1850 ~ Henry Clay


1850 – Henry Clay introduced in the Senate a compromise bill on slavery that included the admission of California into the Union as a free state

The Compromise was actually a series of bills passed mainly to address issues related to slavery. The bills provided for slavery to be decided by popular sovereignty in the admission of new states, prohibited the slave trade in the District of Columbia, settled a Texas boundary dispute, and established a stricter fugitive slave act.

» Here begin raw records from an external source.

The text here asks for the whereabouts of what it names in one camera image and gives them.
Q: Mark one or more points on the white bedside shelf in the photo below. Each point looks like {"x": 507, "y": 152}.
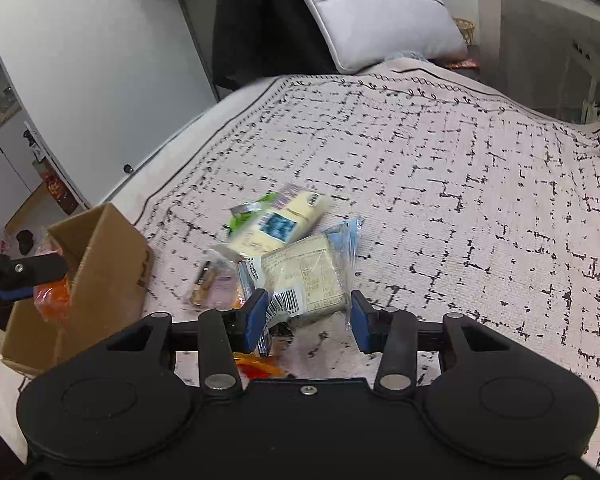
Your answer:
{"x": 545, "y": 25}

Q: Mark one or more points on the black clothing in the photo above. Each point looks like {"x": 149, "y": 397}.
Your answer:
{"x": 260, "y": 25}

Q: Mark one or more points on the clear white bread packet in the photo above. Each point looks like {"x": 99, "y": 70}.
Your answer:
{"x": 305, "y": 275}

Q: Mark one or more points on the green snack packet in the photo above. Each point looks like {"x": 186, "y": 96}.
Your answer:
{"x": 247, "y": 212}

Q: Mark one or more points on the black shoe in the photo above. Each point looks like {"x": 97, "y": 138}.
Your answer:
{"x": 26, "y": 241}

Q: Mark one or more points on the red orange gift bag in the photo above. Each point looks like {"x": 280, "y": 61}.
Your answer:
{"x": 60, "y": 195}

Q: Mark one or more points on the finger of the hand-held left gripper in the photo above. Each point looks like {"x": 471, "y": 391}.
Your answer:
{"x": 37, "y": 267}
{"x": 11, "y": 293}

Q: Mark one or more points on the pale yellow snack packet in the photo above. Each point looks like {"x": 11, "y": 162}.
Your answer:
{"x": 290, "y": 220}

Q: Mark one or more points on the wicker basket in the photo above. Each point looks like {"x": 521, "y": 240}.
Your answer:
{"x": 465, "y": 30}

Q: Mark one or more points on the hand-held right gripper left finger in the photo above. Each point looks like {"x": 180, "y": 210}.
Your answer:
{"x": 256, "y": 321}

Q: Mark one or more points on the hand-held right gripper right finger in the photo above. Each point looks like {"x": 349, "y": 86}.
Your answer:
{"x": 363, "y": 327}

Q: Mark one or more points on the clear brown cake packet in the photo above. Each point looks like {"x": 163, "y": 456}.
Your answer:
{"x": 212, "y": 285}

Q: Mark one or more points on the cardboard box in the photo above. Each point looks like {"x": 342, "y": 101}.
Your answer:
{"x": 110, "y": 280}

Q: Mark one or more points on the orange snack packet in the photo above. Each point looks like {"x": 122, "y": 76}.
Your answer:
{"x": 257, "y": 366}
{"x": 52, "y": 302}

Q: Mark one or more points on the grey pillow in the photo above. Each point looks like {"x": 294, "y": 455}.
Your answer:
{"x": 380, "y": 15}

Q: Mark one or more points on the red snack packet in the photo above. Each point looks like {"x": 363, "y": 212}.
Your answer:
{"x": 461, "y": 64}

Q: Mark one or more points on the printed white blanket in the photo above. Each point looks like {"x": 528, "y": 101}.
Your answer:
{"x": 455, "y": 185}

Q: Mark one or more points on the white door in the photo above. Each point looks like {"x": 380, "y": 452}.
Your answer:
{"x": 105, "y": 60}

By 1850 sectional disagreements related to slavery were straining the bonds of union between the North and South. These tensions became especially critical when Congress began to consider whether western lands acquired after the Mexican-American War would permit slavery. In 1849, California requested permission to enter the Union as a “free state” – meaning one where slavery was banned. Adding more “free state” senators to Congress would destroy the balance between “slave” and “free” states that had existed since the Missouri Compromise of 1820.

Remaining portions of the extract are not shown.